Disposal of chicken manure by bacteria

Utilization of chicken manure using thermophilic lactic acid bacteria.

 

 

Method of disposal of chicken litter using a special thermophilic lactic acid bacteria is low-cost. It will include only the cost of acquisition of special bacteria and tedding equipment. Disposal of manure is made during one month. The output is the finished organic fertilizer.

 

Description

Advantages

Chemical composition of chicken manure

The technology of composting and recycling chicken manure

 


Description:

Utilization of chicken manure has become a difficult problem for many poultry farms, as costly logistics and funds, and the availability of large areas of farmland. Fresh manure is a source of unpleasant odors, discharge of toxic gases (ammonia, hydrogen sulfide), it can be considerable number of seeds of weed plants, eggs of helminths, it is a favorable environment for pathogen development. In case of untimely processing of such manure becomes a source of environmental pollution (atmosphere, water, soil, groundwater). Without processing in some way fresh manure is not recommended as fertilizer.

Utilization of chicken manure is produced by using thermophilic lactic acid bacteria. They are a mass of living cells and their metabolic products, which destroy proteins, lipids and their derivatives, and also produce organic acids that inhibit the development of pathogenic and putrefactive microflora. Thermophilic bacteria are used to speed up the composting processes, enhance microbial activity and reduce the risk of harmful substances in different organic wastes.

The proposed method of disposal of poultry manure using thermophilic lactic acid bacteria is low-cost. It will include only the cost of acquisition of thermophilic lactic acid bacteria and tedding equipment. Through the use of thermophilic lactic acid bacteria, this problem resolved within 21 days. The output is the finished organic fertilizer.

 


Advantages:

– low costs: the technology only includes the cost of acquisition of thermophilic lactic acid bacteria and tedding equipment

the output is organic fertilizer, ready to use

– processing of manure into organic fertilizer is ready in just 21 days.

 



Chemical composition of chicken manure:

Chicken manure is rich in nutrients. In this regard, it is an excellent organic fertilizer. Chicken manure for his qualities as a fertilizer superior to the manure, and the rapidity of action not inferior to the mineral fertilizers.

The concentration of chemical elements in it in three, and sometimes four times higher than other popular types of organic fertilizers of animal origin. In its composition of chicken manure has nitrogen, potassium, calcium, phosphorus, zinc, copper, sulfur, cobalt, boron and many other trace elements necessary for plants. In addition, there is a large supply of biologically active substances that contribute to the growth and rapid development of plants.

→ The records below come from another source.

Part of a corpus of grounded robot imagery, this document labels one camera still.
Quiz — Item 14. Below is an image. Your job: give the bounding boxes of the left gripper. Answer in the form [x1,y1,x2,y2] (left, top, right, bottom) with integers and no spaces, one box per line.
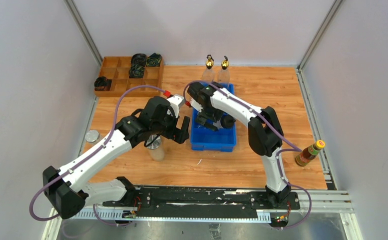
[151,108,190,143]

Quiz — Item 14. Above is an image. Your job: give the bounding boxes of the tall oil bottle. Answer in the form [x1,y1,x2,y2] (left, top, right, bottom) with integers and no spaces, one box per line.
[201,54,215,82]
[217,56,230,86]

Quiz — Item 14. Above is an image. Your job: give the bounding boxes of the blue plastic divided bin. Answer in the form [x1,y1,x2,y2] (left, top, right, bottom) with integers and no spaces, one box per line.
[189,82,237,153]

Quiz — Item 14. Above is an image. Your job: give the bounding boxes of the yellow cap sauce bottle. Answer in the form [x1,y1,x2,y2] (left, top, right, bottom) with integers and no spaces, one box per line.
[295,140,326,167]

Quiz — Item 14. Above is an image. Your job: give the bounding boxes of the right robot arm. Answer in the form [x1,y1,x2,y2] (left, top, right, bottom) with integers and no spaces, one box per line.
[186,80,291,209]

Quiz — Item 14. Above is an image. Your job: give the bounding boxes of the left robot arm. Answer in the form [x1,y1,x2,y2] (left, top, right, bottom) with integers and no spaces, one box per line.
[42,94,190,220]

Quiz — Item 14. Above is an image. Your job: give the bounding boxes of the silver lid spice jar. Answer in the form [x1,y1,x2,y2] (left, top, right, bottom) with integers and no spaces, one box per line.
[145,134,165,162]

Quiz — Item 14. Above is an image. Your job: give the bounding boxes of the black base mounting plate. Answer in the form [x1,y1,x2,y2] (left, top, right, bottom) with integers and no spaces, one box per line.
[102,186,300,221]

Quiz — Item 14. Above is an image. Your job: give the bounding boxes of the wooden compartment tray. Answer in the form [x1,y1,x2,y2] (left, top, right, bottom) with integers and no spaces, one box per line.
[94,56,165,97]

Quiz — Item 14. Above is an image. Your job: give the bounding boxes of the far left silver jar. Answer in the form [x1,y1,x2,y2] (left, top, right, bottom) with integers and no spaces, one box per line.
[85,129,101,144]

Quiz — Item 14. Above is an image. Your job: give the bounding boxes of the black roll left compartment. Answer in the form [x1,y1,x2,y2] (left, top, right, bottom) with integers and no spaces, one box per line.
[94,76,112,91]

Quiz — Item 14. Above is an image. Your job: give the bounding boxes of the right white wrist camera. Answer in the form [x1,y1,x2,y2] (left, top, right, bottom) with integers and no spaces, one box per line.
[189,98,203,113]

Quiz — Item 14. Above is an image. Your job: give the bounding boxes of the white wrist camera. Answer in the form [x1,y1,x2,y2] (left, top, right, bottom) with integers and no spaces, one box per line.
[167,94,185,117]
[189,98,203,113]

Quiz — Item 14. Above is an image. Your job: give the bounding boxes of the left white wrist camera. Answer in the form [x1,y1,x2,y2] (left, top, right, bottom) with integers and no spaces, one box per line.
[167,94,185,117]

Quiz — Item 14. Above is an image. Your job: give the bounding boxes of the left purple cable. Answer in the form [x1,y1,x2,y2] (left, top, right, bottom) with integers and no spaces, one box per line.
[29,85,171,228]

However, chicken manure is very strong and quick acting fertilizer, so it should be very the correct dosage and to observe the rules of use. Otherwise, you can harm the soil and plants.

 

The technology of composting and recycling of chicken manure:

Utilization of chicken manure is on technology of composting. It is performed using orositelnaya machine with simultaneous and single introduction of the working solution of thermophilic lactic acid bacteria by spraying from calculation of 1 liter of solution per 1 ton of organic waste.

It initially formed from chicken manure compost piles. Moisture content in litter should not exceed 60 %.

Then, with the help tedding machines occurs turning the collar and the introduction of thermophilic lactic acid bacteria. Consuming organic waste as a food substrate, bacteria multiply, produce organic compounds and energy. During the composting process the pile is heated to a temperature of + 70° C, which allows to destroy pathogenic microflora, helminth eggs and larvae flies. While mesophilic (harmful, pathogenic) micro-organisms naturally die, and the activity of thermophilic microorganisms is maintained, which speeds up the composting process.

Re-turning and moving compost pile is made every three days with a goal oxygen saturation of compost mass and the active evaporation of excess moisture. Therefore, when fermentation, the compost is shifted seven times with a dirty zone to a clean and cleared in 21 days.

Latest Burt orositelna machine going straight into a truck for removal to the storage area. Mature compost is a homogeneous dark-brown granular mass and fully complies with GOST R 5311702008 “organic Fertilizer based on animal waste”.